Starting at the top line, return each entry word for word.

========================

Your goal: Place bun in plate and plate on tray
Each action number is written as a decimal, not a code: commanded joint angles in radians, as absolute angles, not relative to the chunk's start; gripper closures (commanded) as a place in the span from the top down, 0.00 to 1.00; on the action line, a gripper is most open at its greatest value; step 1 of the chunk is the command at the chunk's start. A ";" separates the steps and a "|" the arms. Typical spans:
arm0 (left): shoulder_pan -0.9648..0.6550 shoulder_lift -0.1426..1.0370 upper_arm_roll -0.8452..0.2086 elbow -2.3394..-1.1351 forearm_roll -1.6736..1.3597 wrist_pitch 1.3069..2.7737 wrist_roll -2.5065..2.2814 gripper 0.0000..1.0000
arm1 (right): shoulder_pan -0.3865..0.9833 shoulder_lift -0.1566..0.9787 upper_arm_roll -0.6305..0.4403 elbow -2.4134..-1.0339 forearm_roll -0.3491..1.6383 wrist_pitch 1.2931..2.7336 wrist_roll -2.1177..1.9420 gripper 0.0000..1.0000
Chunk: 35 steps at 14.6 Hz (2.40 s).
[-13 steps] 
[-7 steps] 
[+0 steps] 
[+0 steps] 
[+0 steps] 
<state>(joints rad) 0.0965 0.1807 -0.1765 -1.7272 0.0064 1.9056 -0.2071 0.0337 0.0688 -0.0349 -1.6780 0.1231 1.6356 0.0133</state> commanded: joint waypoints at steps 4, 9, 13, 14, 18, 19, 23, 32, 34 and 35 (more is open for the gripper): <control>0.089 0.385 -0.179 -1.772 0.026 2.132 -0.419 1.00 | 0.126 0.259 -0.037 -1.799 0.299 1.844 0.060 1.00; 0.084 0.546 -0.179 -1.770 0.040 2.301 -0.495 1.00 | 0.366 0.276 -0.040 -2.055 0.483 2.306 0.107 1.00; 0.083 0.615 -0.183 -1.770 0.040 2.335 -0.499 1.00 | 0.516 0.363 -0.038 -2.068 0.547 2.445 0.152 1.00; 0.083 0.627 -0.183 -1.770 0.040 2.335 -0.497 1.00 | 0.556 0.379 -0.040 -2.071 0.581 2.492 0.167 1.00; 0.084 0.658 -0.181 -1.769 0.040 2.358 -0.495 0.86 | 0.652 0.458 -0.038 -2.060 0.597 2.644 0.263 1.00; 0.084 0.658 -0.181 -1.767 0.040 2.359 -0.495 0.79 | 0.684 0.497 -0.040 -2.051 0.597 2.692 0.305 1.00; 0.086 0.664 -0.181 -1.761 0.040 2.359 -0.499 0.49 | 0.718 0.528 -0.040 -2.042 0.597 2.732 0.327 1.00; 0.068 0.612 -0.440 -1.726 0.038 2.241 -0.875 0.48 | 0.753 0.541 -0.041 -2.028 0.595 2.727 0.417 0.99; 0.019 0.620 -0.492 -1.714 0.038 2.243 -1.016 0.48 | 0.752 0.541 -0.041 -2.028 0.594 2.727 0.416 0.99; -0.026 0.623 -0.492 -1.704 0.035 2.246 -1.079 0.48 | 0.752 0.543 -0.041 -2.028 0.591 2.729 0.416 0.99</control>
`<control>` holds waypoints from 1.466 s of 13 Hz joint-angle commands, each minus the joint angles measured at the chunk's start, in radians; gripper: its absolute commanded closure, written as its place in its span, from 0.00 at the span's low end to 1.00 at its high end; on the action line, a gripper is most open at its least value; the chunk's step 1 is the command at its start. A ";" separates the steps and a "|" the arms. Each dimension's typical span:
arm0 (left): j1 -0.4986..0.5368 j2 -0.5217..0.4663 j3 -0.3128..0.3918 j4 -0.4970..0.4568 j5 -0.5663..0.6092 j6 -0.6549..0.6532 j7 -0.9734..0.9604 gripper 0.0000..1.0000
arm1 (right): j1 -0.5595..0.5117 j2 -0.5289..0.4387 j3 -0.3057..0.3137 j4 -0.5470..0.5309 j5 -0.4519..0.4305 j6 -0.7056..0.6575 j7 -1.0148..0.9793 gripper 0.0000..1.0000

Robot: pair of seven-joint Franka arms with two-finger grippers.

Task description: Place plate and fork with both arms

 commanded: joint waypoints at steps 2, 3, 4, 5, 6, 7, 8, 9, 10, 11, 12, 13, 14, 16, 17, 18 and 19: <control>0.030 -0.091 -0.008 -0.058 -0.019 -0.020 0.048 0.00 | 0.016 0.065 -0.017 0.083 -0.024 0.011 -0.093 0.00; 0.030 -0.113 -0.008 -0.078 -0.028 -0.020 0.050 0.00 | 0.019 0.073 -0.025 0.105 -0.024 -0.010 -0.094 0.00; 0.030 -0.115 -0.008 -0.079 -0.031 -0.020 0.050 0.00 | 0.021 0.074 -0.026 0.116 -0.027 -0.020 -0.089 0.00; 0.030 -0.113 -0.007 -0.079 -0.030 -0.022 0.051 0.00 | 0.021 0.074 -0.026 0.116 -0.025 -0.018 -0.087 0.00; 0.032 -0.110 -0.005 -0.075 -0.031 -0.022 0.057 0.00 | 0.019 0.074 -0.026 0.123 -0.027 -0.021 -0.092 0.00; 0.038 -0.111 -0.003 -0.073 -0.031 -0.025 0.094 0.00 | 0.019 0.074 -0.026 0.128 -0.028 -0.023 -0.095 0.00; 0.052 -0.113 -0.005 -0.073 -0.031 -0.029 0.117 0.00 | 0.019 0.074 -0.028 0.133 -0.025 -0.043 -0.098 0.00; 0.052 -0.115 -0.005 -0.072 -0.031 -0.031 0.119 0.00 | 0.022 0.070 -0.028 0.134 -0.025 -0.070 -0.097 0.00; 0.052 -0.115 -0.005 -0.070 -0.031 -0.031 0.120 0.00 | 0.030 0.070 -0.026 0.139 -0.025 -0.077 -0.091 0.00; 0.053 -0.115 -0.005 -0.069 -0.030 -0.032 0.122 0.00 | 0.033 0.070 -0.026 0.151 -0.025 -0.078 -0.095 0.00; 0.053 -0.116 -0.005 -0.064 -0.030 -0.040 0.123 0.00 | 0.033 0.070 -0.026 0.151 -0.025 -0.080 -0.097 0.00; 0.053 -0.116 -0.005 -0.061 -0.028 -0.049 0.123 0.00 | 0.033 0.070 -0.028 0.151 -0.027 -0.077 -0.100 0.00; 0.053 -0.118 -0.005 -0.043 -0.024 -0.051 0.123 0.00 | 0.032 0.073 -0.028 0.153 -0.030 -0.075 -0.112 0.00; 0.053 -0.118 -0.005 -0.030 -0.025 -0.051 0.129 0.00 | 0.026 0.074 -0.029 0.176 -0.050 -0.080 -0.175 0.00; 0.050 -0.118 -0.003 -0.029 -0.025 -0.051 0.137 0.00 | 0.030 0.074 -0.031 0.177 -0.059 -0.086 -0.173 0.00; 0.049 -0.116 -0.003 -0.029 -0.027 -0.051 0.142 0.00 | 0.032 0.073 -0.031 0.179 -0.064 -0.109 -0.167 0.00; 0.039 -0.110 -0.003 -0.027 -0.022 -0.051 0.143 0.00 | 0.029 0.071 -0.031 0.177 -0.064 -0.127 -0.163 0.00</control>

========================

• TASK ANSWER:
Your goal: Place bun in plate and plate on tray
Each action number is written as a decimal, not a code: commanded joint angles in radians, as absolute angles, not relative to the chunk's start; gripper closures (commanded) as a place in the span from the top down, 0.00 to 1.00; on the action line, a gripper is most open at its greatest value; step 1 of the chunk is the command at the chunk's start. A ";" separates the steps and a "|" the arms. Typical spans:
arm0 (left): shoulder_pan -0.9648..0.6550 shoulder_lift -0.1426..1.0370 upper_arm_roll -0.8452..0.2086 elbow -2.3394..-1.1351 forearm_roll -1.6736..1.3597 wrist_pitch 1.3069..2.7737 wrist_roll -2.5065..2.2814 gripper 0.0000..1.0000
arm1 (right): shoulder_pan -0.3865..0.9833 shoulder_lift -0.1566..0.9787 upper_arm_roll -0.6305..0.4403 elbow -2.4134..-1.0339 forearm_roll -0.3491..1.6383 wrist_pitch 1.2931..2.7336 wrist_roll -2.1177..1.9420 gripper 0.0000..1.0000
Chunk: 35 steps at 14.6 Hz (2.40 s).
[-13 steps] 
[-7 steps] 
[+0 steps] 
[+0 steps] 
[+0 steps] 
<state>(joints rad) 0.0965 0.1807 -0.1765 -1.7272 0.0064 1.9056 -0.2071 0.0337 0.0688 -0.0349 -1.6780 0.1231 1.6356 0.0133</state> commanded: joint waypoints at steps 4, 9, 13, 14, 18, 19, 23, 32, 34 and 35 (more is open for the gripper): <control>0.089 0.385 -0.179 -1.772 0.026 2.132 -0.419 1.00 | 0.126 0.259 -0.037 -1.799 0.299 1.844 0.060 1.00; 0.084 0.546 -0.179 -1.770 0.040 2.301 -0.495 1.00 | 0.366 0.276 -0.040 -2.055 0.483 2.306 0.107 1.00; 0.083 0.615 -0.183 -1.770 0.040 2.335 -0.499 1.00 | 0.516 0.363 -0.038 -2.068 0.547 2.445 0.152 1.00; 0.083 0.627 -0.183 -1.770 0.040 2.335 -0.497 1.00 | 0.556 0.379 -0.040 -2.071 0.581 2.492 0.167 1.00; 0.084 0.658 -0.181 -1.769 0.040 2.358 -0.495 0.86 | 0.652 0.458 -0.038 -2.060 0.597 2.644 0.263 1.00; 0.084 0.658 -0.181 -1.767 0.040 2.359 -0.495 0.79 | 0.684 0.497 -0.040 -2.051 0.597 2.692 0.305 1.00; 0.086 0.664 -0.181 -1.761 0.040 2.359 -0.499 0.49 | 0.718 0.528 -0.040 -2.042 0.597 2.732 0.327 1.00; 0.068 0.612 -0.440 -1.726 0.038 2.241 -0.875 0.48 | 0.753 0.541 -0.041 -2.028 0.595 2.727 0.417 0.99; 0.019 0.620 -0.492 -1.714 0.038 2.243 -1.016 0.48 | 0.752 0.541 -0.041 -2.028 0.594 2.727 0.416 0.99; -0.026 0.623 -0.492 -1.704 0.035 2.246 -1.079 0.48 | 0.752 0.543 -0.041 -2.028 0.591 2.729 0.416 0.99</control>
`<control>` holds waypoints from 1.466 s of 13 Hz joint-angle commands, each minus the joint angles measured at the chunk's start, in radians; gripper: its absolute commanded closure, written as its place in its span, from 0.00 at the span's low end to 1.00 at its high end; on the action line, a gripper is most open at its least value; the chunk's step 1 is the command at its start. A ";" separates the steps and a "|" the arms. Each dimension's typical span:
arm0 (left): j1 -0.4986..0.5368 j2 -0.5217..0.4663 j3 -0.3128..0.3918 j4 -0.4970..0.4568 j5 -0.5663..0.6092 j6 -0.6549..0.6532 j7 -0.9734..0.9604 gripper 0.0000..1.0000
arm1 (right): j1 -0.5595..0.5117 j2 -0.5289..0.4387 j3 -0.3057..0.3137 j4 -0.5470..0.5309 j5 -0.4519..0.4305 j6 -0.7056..0.6575 j7 -1.0148..0.9793 gripper 0.0000..1.0000

Robot: pair of seven-joint Franka arms with two-finger grippers.

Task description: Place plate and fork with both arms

 commanded: joint waypoints at steps 2, 3, 4, 5, 6, 7, 8, 9, 10, 11, 12, 13, 14, 16, 17, 18 and 19: <control>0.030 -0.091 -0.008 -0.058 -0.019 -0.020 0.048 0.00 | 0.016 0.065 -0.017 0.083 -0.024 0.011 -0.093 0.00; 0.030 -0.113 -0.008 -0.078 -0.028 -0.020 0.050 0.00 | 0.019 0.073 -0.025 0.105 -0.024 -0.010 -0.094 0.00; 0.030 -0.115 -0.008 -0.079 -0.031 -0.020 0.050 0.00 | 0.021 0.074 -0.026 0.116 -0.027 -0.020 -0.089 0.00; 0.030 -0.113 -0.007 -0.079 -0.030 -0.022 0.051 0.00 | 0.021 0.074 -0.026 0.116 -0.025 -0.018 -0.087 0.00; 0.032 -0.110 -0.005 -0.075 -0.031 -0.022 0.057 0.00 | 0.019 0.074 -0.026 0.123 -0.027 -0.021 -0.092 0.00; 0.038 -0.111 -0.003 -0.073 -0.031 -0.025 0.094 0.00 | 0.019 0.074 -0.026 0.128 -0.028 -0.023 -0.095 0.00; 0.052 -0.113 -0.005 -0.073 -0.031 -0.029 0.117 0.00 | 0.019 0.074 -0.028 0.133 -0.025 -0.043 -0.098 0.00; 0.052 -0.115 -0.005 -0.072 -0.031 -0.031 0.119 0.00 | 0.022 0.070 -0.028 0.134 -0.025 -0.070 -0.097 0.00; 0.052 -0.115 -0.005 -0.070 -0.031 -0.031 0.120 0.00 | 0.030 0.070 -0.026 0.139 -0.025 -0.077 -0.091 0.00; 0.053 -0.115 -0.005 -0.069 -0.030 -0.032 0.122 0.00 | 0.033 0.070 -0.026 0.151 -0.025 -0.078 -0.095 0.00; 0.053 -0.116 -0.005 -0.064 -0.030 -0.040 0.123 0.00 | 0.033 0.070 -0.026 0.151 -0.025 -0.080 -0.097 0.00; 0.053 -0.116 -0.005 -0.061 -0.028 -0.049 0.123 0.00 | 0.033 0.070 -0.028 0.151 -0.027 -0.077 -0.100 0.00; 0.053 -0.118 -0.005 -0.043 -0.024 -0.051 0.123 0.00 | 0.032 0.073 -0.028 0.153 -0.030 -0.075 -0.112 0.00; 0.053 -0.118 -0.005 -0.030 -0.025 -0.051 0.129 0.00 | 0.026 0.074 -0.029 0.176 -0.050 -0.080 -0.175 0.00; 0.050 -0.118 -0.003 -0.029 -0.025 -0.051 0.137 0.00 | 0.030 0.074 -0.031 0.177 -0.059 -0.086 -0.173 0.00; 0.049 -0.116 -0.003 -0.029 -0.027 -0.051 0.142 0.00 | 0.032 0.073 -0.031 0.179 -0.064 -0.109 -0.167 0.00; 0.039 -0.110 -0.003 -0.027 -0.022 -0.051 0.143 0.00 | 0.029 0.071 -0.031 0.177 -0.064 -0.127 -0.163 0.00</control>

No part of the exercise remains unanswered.